PID feedback controllers used in scanning probe microscopes can be constructed from either analog or digital control circuits. There are advantages and disadvantages to each of the designs.
The primary advantage of digital control is that it is very flexible. The flexibility is a result of the fact that the digitized sensor output is processed with software algorithms. Changing feedback conditions such as response time, and probe motions are easily done with different software algorithms.
With the advent of Digital Signal Processing(DSP) chips digital feedback became a practical alternative to analog feedback methods. In the early 1980's, Texas Instruments, a pioneer in the development of DSP chips, suggested that all analog feedback circuits should be replace by digital control circuits. The primary advantage of digital feedback is that it is very flexible.
There are two early examples of the flexibility of digital feedback circuits. In the first, 1986, Hartoonian et.al. used digital feedback to control the motion of a NSOM probe as it was scanned across the surface, see Figure 6.

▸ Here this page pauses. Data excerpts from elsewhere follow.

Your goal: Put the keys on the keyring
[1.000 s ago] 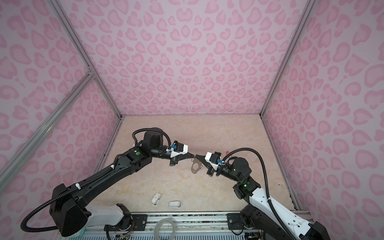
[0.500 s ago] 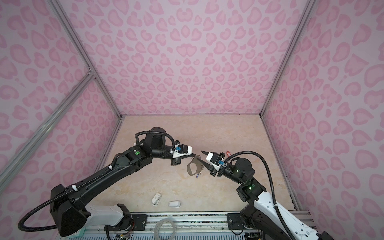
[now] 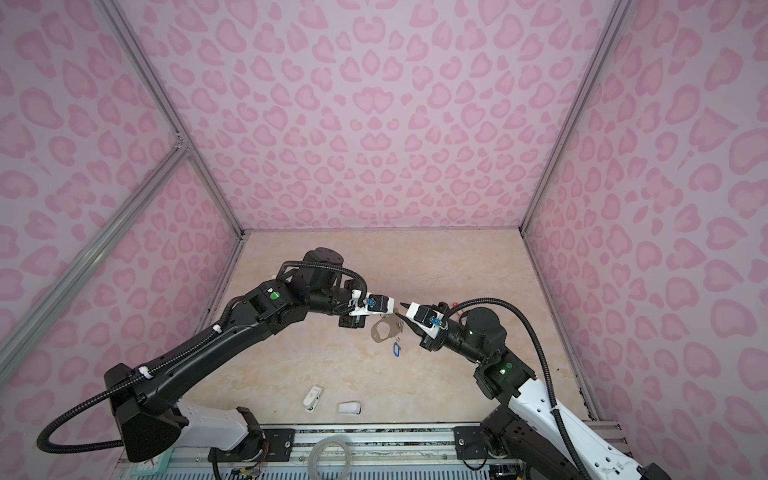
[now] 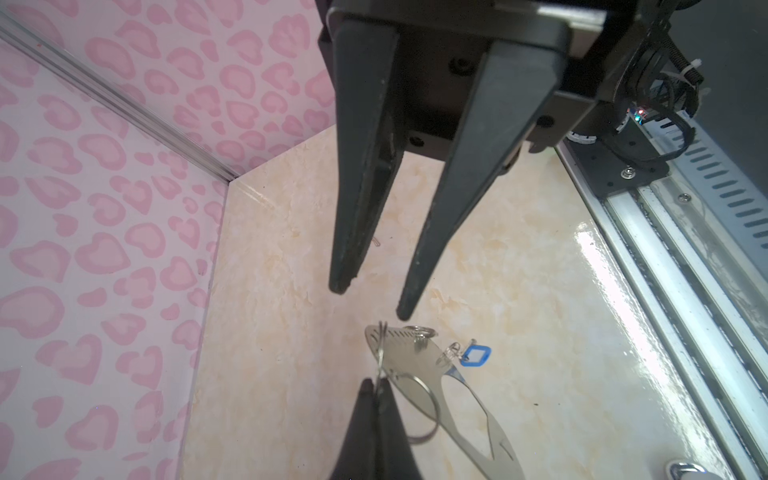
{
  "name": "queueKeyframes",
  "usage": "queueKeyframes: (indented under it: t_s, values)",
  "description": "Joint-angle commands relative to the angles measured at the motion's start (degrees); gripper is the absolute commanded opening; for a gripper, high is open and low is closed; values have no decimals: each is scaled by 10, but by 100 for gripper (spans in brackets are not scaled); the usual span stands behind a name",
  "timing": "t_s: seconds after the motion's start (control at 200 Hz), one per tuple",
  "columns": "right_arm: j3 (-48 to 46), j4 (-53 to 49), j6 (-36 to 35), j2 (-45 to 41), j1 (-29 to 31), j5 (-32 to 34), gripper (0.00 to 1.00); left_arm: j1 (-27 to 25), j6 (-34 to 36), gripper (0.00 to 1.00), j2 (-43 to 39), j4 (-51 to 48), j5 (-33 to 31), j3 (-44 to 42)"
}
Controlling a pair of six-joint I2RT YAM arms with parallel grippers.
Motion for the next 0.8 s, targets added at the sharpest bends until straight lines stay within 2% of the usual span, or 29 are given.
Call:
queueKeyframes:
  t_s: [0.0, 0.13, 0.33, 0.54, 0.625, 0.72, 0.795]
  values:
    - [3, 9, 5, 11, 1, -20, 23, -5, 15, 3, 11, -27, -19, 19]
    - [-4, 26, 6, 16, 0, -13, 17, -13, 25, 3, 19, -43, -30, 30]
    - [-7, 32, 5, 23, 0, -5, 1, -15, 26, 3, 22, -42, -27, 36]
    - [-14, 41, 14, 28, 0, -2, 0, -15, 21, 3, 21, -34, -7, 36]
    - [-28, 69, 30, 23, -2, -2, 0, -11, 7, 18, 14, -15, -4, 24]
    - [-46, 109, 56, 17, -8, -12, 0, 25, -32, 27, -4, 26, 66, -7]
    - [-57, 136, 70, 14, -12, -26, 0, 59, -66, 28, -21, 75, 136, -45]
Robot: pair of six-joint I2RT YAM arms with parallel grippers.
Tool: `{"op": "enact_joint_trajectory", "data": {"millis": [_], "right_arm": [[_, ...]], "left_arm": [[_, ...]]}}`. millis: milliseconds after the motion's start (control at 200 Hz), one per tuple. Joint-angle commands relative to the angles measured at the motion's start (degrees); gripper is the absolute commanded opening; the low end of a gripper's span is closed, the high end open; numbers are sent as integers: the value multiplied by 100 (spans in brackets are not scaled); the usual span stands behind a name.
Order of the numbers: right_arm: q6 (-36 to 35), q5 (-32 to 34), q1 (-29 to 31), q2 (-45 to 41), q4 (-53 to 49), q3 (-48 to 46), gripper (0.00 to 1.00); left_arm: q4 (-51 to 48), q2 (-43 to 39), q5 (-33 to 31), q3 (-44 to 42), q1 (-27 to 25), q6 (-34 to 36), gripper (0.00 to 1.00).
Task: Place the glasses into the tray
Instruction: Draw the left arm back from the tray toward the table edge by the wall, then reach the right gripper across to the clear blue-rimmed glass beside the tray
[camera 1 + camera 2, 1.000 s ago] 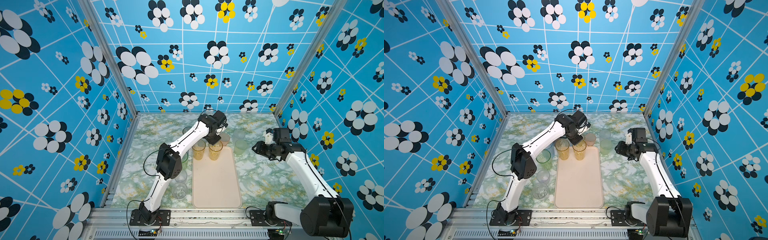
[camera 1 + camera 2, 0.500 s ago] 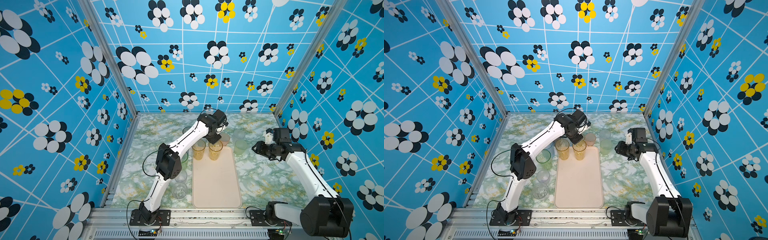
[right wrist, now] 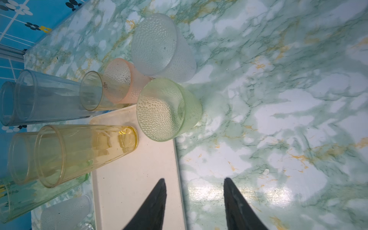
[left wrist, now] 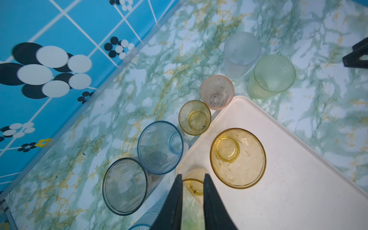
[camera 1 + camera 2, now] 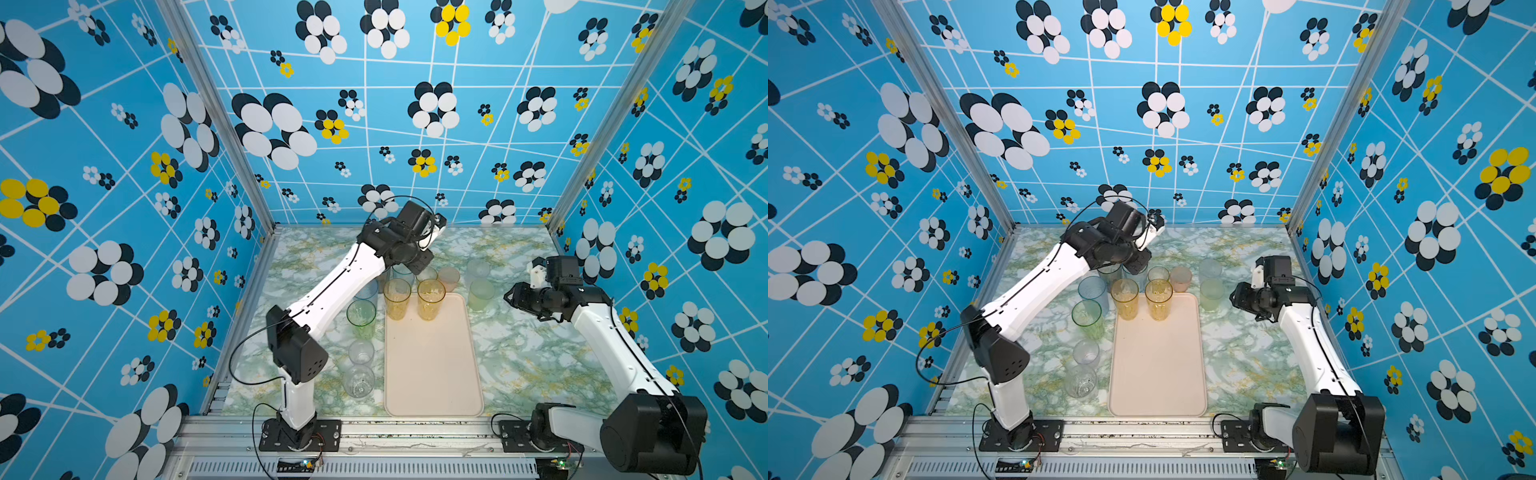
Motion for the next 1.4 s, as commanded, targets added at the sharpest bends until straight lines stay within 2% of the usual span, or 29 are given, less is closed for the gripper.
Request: {"op": "enact_joint_trajectory", "data": {"millis": [0, 160, 330, 500, 830, 1045, 1170, 1395], "right_arm": [[-39, 135, 52, -35, -166, 50, 49], [-39, 202, 65, -3, -255, 105, 49], [-26, 363, 97, -101, -267, 28, 50], [127, 361, 286, -58, -227, 290, 50], [204, 1290, 1874, 746, -652, 2246, 49], [118, 1583, 2655, 1780, -1096, 3600, 45], [-59, 1813, 2968, 2598, -1596, 4599, 41], [-255, 1692, 3181, 3904, -2195, 6072, 39]], "left_arm": [[1072, -861, 93, -1055, 289, -467, 21], [2040, -2278, -31, -2790, 801, -951, 24], [2854, -3574, -271, -4272, 1712, -1422, 28], [3299, -4227, -697, -5367, 2271, -1569, 30], [3512, -4487, -419, -5953, 2809, -1694, 30], [3701, -4552, -347, -6178, 3032, -1687, 31], [3852, -4441, -198, -6235, 3190, -1720, 33], [4269, -4157, -38, -6444, 3292, -1747, 34]]}}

Figure 6: Digital feedback circuit used by Hartoonian et. Al. In this microscope, the probe was lowered to the surface until a tunneling current was measured, and then the probe was removed from the surface, moved horizontally, and then lowered to the surface. This jumping motion was repeated until an image of the surface could be constructed.
A second example demonstrating the flexibility of digital feedback was made by Bard et. Al. in 1987. Bard demonstrated that it was possible to use digital feedback to scan a probe at a fixed distance above a surface. He outlined the following steps for scanning a probe at a fixed distance above a surface:
From the paper
"...Before the photo-etching experiment it is necessary to gauge the roughness and any tilt of the substrate material to avoid crashing the tip into surface features of the substrate when it is scanned at close spacing from the substrate.."
First:
"...The substrate was first scanned via the tunneling mode with the tip moved along a predefined path and the positional data, including roughness and tilt, were stored on a floppy disk.."
Then:
"...The spacing between tip and substrate was about 1 micron and this adjustment was maintained by the computer based on the data found in the preliminary scan.."
This method of scanning a probe over a surface and storing the topography data and then using the data to lift a probe above a surface can be applied to many other types of scanned probe techniques such as the magnetic force microscope(MFM) and the electric force microscope(EFM).